Open MPI logo

Open MPI Development Mailing List Archives

  |   Home   |   Support   |   FAQ   |   all Development mailing list

Subject: Re: [OMPI devel] IBCM error
From: Jeff Squyres (jsquyres_at_[hidden])
Date: 2008-07-14 07:05:23


Right about when Brad and I discovered that issue, I ran out of time.
This made IBCM more-or-less unusable for many installations -- we were
kinda hoping for an OpenFabrics fix...

On Jul 13, 2008, at 12:43 PM, Pavel Shamis (Pasha) wrote:

> Fixed in https://svn.open-mpi.org/trac/ompi/changeset/18897
>
> Is it any other know IBCM issue ?
>
> Regards,
> Pasha
>
> Jeff Squyres wrote:
>> I think you said opposite things: Lenny's command line did not
>> specifically ask for ibcm, but it was used anyway. Lenny -- did
>> you explicitly request it somewhere else (e.g., env var or MCA
>> param file)?
>>
>> I suspect that you did not; I suspect (without looking at the code
>> again) that ibcm tried to select itself and failed on the
>> ibcm_listen() call, so it fell back to oob. This might have to be
>> another workaround in OMPI, perhaps something like this:
>>
>> if (ibcm_listen() fails)
>> if (ibcm explicitly requested)
>> print_warning()
>> fail to use ibcm
>>
>> Has this been filed as a bug at openfabrics.org? I don't think
>> that I filed it when Brad and I were testing on RoadRunner -- it
>> would probably be good if someone filed it.
>>
>>
>>
>> On Jul 13, 2008, at 8:56 AM, Lenny Verkhovsky wrote:
>>
>>> Pasha is right, I didn't disabled it.
>>>
>>> On 7/13/08, Pavel Shamis (Pasha) <pasha_at_[hidden]> wrote:
>>> Jeff Squyres wrote:
>>> Brad and I did some scale testing of IBCM and saw this error
>>> sometimes. It seemed to happen with higher frequency when you
>>> increased the number of processes on a single node.
>>>
>>> I talked to Sean Hefty about it, but we never figured out a
>>> definitive cause or solution.

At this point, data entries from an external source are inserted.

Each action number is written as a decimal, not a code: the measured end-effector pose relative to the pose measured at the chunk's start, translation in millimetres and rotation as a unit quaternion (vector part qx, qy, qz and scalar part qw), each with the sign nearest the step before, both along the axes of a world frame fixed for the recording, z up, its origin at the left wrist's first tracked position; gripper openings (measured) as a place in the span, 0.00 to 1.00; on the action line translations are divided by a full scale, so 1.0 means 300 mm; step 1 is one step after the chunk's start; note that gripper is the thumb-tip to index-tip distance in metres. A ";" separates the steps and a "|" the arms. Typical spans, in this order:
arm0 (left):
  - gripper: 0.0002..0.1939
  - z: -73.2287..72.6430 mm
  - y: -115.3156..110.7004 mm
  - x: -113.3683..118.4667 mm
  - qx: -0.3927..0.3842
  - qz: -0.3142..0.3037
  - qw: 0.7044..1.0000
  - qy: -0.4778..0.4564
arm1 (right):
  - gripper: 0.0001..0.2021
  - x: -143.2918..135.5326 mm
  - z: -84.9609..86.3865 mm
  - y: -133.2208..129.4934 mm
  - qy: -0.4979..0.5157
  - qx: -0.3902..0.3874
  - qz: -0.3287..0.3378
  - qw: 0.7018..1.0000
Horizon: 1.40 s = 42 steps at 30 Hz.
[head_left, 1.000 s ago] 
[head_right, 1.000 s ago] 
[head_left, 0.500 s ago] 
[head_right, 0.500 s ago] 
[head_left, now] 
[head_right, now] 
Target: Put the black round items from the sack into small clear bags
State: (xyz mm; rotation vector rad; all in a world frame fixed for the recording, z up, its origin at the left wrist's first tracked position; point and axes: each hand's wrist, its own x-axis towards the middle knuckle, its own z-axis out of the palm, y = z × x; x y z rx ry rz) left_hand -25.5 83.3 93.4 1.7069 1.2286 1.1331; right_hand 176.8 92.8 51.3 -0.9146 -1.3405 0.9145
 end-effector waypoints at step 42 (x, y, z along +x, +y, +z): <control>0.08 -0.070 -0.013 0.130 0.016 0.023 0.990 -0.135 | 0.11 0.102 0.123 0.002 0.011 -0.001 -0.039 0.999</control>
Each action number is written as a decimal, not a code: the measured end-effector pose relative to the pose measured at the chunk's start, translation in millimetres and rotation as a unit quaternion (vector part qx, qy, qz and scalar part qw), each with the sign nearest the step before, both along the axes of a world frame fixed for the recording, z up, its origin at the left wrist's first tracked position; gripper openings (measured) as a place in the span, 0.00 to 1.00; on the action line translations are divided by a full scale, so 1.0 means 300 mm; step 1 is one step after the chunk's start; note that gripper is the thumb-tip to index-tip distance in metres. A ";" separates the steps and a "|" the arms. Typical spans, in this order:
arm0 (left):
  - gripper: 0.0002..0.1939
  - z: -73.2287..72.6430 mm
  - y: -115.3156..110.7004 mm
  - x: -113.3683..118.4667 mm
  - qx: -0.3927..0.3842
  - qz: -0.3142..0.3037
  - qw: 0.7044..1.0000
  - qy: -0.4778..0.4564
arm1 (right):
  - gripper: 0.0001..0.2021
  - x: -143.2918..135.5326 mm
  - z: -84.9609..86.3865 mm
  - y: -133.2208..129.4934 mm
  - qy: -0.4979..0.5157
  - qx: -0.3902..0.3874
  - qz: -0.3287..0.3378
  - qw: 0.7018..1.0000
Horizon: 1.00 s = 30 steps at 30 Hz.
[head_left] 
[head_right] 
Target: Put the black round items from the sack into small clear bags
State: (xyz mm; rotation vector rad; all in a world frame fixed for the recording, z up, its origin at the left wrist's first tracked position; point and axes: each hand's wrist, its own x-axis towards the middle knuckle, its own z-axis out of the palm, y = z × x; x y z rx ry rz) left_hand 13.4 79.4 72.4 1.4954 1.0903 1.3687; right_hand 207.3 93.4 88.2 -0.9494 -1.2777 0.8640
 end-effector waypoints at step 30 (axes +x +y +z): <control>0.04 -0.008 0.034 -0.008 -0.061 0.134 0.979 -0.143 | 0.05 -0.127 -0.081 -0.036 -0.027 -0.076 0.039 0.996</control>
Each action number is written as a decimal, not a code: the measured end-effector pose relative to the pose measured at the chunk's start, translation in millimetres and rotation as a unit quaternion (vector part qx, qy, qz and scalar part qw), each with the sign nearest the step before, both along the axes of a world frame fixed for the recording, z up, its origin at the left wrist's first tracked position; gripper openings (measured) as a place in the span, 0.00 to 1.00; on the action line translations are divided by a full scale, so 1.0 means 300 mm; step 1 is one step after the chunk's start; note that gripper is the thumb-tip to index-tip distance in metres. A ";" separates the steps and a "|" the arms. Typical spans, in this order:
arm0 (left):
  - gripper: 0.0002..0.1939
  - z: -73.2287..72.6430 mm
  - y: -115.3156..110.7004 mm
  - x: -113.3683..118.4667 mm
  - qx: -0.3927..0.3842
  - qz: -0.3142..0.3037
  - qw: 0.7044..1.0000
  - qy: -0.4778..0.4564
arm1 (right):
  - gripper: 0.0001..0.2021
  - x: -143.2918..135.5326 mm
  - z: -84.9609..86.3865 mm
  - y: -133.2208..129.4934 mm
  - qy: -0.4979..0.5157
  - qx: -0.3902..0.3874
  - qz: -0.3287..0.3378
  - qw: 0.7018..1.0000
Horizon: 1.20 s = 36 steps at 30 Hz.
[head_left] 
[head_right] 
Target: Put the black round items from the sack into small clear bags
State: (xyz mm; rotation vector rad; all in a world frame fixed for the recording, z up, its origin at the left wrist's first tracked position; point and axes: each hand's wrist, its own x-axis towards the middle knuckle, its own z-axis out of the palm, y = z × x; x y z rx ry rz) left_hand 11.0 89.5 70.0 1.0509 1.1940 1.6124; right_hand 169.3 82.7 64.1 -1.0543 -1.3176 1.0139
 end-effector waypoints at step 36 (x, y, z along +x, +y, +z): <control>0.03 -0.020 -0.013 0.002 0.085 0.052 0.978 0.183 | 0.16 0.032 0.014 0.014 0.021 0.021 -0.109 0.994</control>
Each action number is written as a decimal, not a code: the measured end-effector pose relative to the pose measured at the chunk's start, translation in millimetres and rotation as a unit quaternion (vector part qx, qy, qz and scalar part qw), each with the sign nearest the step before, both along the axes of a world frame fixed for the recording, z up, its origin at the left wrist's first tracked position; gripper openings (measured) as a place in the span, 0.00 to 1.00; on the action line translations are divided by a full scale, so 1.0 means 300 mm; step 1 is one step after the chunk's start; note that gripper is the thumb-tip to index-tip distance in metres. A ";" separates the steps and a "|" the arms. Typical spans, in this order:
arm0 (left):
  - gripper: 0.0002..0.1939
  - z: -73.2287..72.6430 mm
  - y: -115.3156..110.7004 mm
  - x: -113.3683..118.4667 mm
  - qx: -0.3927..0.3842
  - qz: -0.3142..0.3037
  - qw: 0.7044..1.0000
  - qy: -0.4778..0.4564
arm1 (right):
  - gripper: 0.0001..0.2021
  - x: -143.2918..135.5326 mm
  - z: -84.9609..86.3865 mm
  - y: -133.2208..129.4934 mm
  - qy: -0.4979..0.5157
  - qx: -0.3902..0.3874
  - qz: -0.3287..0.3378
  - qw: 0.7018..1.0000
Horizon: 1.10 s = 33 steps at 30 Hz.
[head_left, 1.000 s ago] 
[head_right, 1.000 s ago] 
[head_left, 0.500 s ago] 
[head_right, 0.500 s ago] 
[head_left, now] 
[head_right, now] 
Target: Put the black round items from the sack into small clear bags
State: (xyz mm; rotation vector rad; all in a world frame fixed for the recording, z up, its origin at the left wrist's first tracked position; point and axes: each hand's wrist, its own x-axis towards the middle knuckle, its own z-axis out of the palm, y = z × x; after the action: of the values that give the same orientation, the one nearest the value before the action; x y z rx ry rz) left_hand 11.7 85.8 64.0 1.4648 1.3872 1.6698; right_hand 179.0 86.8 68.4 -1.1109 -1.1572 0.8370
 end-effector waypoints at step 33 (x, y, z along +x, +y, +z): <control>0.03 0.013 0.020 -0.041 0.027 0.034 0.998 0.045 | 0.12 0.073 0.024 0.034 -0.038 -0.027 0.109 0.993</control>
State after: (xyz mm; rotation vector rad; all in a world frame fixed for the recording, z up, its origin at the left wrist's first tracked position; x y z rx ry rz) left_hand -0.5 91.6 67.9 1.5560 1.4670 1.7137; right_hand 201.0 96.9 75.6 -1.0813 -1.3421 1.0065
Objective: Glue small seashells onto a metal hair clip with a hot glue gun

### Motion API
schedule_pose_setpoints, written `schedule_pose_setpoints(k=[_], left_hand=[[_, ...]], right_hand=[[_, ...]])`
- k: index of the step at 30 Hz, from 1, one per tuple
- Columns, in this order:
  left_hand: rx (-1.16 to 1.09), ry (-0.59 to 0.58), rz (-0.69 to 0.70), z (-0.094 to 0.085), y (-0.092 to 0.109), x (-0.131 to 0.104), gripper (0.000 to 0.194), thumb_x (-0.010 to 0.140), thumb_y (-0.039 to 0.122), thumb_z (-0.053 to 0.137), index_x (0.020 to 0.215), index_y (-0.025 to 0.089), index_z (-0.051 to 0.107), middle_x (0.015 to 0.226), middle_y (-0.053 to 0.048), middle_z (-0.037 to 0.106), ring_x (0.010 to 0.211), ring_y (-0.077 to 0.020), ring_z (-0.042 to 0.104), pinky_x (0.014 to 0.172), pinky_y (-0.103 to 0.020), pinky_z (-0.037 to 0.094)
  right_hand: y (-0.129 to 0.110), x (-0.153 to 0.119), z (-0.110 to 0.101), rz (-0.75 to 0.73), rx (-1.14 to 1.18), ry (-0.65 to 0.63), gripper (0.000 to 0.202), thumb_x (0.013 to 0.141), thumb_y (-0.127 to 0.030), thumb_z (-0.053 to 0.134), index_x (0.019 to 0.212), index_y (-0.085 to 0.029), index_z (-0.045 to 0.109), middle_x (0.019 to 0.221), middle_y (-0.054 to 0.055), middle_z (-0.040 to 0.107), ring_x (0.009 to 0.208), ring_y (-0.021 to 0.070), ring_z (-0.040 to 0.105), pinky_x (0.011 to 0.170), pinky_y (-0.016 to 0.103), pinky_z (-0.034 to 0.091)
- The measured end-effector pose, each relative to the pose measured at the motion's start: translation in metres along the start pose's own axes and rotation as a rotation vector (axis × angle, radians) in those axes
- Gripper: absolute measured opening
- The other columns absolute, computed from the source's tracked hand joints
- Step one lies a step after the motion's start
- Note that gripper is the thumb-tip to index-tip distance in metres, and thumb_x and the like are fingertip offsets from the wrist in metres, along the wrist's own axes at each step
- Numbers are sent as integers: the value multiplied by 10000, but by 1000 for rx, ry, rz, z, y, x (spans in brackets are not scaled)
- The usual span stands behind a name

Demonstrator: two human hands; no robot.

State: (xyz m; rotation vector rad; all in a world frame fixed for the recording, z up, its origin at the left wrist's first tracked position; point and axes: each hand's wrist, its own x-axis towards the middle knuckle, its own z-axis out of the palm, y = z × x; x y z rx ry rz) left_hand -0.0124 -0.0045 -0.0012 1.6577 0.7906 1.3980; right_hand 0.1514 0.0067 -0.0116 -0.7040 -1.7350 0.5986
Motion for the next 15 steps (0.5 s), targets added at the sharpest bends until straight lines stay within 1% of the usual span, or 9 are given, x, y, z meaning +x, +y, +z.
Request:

My best guess is that there is
>>> something wonky about multiple processes simultaneously
>>> interacting with the IBCM kernel driver from userspace; but I
>>> don't know jack about kernel stuff, so that's a total SWAG.
>>>
>>> Thanks for reminding me of this issue; I admit that I had
>>> forgotten about it. :-( Pasha -- should IBCM not be the default?
>>> It is not default. I guess Lenny configured it explicitly, is not
>>> it ?
>>>
>>> Pasha.
>>>
>>>
>>>
>>>
>>>
>>> On Jul 13, 2008, at 7:08 AM, Lenny Verkhovsky wrote:
>>>
>>> Hi,
>>>
>>> I am getting this error sometimes.
>>>
>>> /home/USERS/lenny/OMPI_COMP_PATH/bin/mpirun -np 100 -hostfile /
>>> home/USERS/lenny/TESTS/COMPILERS/hostfile /home/USERS/lenny/TESTS/
>>> COMPILERS/hello
>>> [witch24][[32428,1],96][../../../../../ompi/mca/btl/openib/connect/
>>> btl_openib_connect_ibcm.c:769:ibcm_component_query] failed to
>>> ib_cm_listen 10 times: rc=-1, errno=22
>>> Hello world! I'm 0 of 100 on witch2
>>>
>>>
>>> Best Regards
>>>
>>> Lenny.
>>>
>>>
>>> _______________________________________________
>>> devel mailing list
>>> devel_at_[hidden]
>>> http://www.open-mpi.org/mailman/listinfo.cgi/devel
>>>
>>>
>>>
>>> _______________________________________________
>>> devel mailing list
>>> devel_at_[hidden]
>>> http://www.open-mpi.org/mailman/listinfo.cgi/devel
>>>
>>> _______________________________________________
>>> devel mailing list
>>> devel_at_[hidden]
>>> http://www.open-mpi.org/mailman/listinfo.cgi/devel
>>
>>
>

-- 
Jeff Squyres
Cisco Systems